Line 111: You refer to player 1 in the cout.

Lines 93-118: As MathewRock stated, these functions should be a single generic function. The only difference between them is the player number.

Not clear where you declared gameboard. Logically, this should be an attribute of BattleBoard. This would eliminate passing gameboard to every BattleBoard function.

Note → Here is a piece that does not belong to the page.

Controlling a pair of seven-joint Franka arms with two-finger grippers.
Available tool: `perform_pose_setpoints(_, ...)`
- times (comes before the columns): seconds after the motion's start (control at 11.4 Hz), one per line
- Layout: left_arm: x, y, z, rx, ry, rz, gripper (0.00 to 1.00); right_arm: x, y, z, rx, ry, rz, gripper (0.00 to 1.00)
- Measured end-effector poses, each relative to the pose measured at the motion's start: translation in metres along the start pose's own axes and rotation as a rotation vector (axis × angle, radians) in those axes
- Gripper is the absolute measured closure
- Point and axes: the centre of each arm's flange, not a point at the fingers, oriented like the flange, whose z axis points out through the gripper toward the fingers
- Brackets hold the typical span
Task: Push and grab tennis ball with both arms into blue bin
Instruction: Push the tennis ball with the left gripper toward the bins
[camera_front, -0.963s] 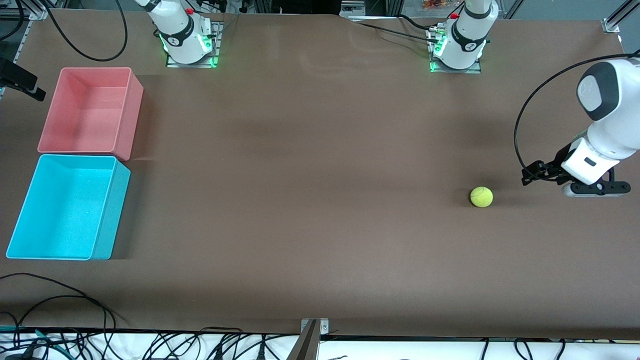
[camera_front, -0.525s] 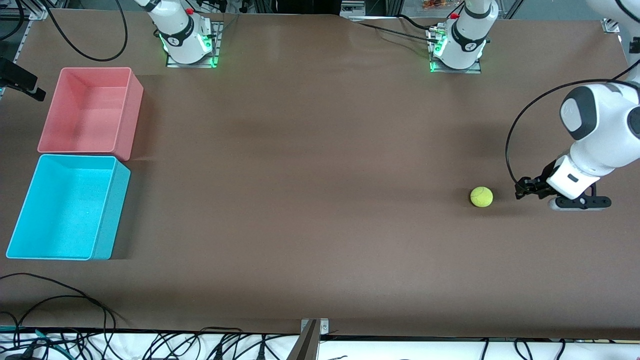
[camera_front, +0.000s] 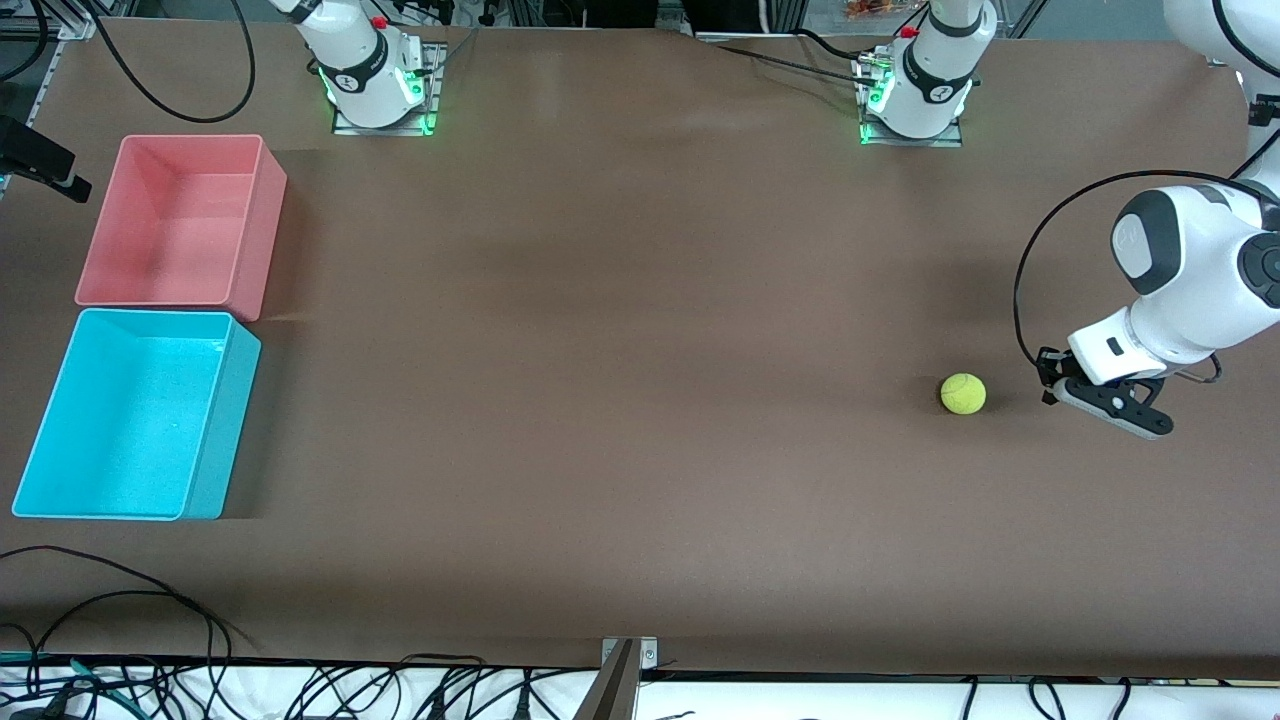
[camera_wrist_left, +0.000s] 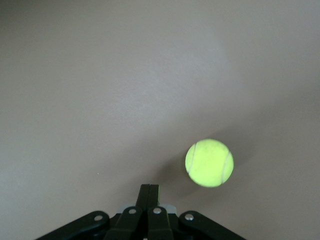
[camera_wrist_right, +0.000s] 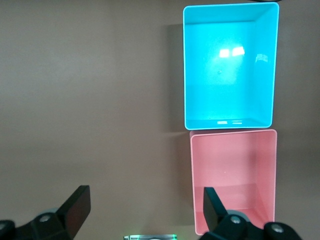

Your Target class seems to me to represent a player, not a target.

Last edited on
AbstractionAnon proves my point. Much of your code needs refactoring. We could do it Anon style and point out each mistake we find, but it will probably be (quite) a long list - and we would probably end up with ugly program that works; we don't want that. We want a good program. Therefore I strongly suggest that you go through the tutorials and read about these things. I know that writing games or anything that you *want* to write is much more interesting than reading tutorials, but without tutorials you'll learn a lot slower.

For example, some of the classes I'd create would be Game, Board, Player, maybe InputHandler. Some of the methods would be* Player::Move(), Game::Draw(), Board::Draw(), Board::IsGameFinished(), Game::GetInput(), Board::VerifyInput(). Maybe I'd change my mind, but you see what I'm going at.

* The methods arguments are unknown now, but they would most likely end up taking some arguments.